### [What you will do]
The expected answer is every line of the material that contains the word "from".

### [Excerpted records]
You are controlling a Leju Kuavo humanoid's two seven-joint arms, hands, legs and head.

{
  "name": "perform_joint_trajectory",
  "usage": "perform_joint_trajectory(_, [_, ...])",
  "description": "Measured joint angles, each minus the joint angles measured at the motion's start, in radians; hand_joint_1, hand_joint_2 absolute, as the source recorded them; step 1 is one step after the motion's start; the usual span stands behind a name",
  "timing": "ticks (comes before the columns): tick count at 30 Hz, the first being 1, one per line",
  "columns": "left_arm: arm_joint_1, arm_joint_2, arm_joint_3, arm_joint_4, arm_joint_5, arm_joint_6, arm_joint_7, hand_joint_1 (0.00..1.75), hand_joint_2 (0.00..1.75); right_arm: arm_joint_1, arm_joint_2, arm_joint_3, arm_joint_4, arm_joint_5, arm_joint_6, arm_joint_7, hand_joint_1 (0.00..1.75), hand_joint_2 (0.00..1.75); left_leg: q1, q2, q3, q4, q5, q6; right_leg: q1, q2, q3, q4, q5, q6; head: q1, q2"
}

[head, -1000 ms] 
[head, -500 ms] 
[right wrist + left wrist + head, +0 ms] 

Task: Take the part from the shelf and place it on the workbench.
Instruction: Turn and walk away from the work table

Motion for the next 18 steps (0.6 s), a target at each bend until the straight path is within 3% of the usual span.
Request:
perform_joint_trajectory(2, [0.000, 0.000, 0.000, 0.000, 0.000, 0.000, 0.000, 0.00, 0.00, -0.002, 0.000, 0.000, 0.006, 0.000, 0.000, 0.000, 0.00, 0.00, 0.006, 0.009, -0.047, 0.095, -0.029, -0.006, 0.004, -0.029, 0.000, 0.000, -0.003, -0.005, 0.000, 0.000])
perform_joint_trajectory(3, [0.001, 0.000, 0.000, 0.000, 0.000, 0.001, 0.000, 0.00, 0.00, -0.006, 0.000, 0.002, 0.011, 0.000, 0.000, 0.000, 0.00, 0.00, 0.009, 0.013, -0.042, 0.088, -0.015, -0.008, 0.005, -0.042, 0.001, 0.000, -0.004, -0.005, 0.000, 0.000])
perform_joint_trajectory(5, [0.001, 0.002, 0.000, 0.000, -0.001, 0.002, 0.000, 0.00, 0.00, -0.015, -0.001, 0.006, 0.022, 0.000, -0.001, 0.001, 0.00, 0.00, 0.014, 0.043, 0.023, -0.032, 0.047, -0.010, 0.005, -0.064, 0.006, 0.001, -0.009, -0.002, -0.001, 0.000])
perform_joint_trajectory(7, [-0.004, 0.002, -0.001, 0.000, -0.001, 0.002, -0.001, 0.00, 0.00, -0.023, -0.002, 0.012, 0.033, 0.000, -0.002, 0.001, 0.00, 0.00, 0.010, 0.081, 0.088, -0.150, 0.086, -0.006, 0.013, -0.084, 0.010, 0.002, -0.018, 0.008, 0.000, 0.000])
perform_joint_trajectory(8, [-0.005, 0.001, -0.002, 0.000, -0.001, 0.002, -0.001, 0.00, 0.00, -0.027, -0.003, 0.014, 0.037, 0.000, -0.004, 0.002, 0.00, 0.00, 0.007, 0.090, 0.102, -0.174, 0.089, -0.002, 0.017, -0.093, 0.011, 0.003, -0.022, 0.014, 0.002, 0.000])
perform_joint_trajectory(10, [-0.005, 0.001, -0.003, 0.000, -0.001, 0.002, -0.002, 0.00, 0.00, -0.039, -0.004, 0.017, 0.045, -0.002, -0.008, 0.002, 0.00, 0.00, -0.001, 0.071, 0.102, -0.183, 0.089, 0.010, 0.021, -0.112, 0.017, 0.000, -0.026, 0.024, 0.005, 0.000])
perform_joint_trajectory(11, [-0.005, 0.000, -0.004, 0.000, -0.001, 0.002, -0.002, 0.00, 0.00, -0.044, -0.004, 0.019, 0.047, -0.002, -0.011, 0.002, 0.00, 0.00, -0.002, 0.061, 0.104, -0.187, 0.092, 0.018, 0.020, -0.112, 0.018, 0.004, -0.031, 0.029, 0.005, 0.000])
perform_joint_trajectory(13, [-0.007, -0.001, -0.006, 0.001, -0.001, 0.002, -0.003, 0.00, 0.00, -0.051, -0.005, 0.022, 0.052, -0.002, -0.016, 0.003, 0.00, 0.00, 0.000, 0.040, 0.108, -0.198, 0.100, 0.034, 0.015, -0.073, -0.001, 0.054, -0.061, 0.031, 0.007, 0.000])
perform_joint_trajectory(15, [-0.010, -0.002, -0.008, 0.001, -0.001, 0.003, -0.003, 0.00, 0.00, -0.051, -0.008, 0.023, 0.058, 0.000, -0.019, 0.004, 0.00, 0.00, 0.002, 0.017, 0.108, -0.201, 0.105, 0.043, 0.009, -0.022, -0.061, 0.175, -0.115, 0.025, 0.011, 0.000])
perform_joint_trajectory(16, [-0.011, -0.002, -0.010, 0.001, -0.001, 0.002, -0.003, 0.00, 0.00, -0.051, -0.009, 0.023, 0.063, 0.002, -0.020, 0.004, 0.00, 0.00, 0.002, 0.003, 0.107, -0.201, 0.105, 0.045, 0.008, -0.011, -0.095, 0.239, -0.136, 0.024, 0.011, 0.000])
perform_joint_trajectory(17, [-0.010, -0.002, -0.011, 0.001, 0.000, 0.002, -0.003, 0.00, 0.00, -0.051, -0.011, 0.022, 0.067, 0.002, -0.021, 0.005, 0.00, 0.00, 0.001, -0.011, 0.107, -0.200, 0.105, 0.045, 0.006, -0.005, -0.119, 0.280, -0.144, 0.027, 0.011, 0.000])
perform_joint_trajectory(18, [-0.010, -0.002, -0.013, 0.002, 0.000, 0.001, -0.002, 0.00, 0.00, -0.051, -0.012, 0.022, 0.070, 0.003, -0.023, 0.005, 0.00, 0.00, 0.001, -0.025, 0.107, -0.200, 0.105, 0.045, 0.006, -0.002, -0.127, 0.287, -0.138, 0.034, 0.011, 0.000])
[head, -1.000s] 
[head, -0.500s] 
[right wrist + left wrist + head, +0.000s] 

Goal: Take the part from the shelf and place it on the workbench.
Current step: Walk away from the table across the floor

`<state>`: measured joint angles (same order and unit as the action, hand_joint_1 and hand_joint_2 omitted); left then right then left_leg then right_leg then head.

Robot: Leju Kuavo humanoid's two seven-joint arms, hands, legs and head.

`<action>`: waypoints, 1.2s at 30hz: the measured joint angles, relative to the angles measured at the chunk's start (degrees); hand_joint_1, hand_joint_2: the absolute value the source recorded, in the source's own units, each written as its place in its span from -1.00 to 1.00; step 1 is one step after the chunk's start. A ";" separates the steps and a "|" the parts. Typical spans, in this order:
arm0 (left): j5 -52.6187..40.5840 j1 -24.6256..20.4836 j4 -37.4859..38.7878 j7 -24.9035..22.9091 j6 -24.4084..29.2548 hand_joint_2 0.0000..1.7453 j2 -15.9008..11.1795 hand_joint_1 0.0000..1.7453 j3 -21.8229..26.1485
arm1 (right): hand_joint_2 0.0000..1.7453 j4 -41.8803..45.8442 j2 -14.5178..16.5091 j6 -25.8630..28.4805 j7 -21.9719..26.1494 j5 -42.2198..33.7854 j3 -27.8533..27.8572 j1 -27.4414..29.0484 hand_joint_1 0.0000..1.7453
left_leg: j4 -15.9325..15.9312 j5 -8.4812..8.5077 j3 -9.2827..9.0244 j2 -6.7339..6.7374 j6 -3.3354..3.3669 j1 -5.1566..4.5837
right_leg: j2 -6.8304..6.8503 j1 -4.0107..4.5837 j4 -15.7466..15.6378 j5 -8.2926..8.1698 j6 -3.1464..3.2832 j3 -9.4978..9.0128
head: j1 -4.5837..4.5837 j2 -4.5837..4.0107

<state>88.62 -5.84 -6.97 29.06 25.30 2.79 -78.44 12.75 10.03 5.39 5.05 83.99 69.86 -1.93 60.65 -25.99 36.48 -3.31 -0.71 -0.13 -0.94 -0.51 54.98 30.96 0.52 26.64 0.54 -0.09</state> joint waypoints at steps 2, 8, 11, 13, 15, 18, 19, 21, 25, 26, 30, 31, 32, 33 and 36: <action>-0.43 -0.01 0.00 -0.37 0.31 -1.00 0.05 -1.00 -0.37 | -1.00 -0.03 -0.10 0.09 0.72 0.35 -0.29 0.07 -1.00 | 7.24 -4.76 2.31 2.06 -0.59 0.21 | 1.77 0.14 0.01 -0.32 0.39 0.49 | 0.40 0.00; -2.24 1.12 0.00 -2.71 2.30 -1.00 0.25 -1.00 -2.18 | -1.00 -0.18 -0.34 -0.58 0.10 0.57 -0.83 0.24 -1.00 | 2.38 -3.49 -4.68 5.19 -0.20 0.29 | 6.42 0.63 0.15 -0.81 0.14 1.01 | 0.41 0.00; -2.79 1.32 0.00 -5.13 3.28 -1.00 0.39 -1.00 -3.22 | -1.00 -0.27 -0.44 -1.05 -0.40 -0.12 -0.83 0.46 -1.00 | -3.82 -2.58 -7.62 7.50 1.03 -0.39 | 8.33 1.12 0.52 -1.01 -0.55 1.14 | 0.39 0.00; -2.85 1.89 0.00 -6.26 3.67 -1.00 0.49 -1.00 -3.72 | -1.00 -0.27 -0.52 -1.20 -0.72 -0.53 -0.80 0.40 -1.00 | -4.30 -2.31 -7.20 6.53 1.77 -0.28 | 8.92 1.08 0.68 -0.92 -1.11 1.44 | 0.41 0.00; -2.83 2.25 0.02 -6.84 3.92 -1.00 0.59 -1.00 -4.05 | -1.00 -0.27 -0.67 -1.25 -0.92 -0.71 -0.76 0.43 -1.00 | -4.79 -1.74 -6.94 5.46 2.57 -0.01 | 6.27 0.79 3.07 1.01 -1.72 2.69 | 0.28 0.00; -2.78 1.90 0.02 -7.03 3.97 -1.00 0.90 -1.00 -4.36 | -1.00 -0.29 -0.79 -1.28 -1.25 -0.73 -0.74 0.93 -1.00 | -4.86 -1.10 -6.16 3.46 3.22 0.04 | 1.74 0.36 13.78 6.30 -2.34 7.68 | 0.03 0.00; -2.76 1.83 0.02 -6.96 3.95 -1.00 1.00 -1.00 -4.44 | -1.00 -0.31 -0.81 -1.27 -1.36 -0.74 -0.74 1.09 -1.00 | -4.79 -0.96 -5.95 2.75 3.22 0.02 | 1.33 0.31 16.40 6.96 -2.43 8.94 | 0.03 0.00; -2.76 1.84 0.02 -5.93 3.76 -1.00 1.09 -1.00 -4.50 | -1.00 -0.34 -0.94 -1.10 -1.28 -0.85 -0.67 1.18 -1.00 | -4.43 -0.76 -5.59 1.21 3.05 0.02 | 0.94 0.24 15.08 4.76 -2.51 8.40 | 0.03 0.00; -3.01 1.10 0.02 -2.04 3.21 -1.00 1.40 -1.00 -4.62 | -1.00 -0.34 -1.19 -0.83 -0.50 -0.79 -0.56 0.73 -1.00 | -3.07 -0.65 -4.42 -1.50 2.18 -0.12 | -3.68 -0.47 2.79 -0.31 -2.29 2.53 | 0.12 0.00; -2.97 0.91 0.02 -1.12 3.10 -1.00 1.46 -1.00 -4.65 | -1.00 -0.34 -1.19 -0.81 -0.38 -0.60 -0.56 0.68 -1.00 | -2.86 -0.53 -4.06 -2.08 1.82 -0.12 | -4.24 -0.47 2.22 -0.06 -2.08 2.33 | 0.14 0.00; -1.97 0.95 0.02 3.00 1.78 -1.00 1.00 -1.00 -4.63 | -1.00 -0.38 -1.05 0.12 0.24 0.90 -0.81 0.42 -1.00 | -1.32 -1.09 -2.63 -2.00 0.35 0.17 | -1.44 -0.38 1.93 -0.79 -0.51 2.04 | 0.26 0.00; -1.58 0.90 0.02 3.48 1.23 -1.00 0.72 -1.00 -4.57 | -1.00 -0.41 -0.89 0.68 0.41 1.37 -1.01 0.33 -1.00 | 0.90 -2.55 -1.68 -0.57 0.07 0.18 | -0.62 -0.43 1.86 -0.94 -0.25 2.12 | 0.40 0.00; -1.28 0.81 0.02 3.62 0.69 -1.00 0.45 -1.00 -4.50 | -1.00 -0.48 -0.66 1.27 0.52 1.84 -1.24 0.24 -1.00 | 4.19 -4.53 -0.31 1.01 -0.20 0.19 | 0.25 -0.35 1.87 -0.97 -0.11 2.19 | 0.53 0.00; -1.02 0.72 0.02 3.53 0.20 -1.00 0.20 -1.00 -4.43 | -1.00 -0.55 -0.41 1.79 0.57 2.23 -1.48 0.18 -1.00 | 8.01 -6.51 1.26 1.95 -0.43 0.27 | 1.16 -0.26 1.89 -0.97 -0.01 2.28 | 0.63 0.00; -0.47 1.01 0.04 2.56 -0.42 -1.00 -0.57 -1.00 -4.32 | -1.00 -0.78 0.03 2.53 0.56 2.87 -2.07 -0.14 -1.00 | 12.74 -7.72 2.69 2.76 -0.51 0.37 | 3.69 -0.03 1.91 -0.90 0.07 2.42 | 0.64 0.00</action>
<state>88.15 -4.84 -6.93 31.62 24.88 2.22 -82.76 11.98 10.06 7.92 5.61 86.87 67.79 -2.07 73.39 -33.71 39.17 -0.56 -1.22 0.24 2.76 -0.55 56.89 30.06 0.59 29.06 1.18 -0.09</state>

### [Final answer]
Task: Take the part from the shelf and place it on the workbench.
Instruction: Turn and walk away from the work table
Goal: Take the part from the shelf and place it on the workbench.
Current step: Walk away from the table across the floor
`<action>`: waypoints, 1.2s at 30hz: the measured joint angles, relative to the angles measured at the chunk's start (degrees); hand_joint_1, hand_joint_2: the absolute value the source recorded, in the source's own units, each written as its place in its span from -1.00 to 1.00; step 1 is one step after the chunk's start. A ";" separates the steps and a "|" the parts. Typical spans, in this order:

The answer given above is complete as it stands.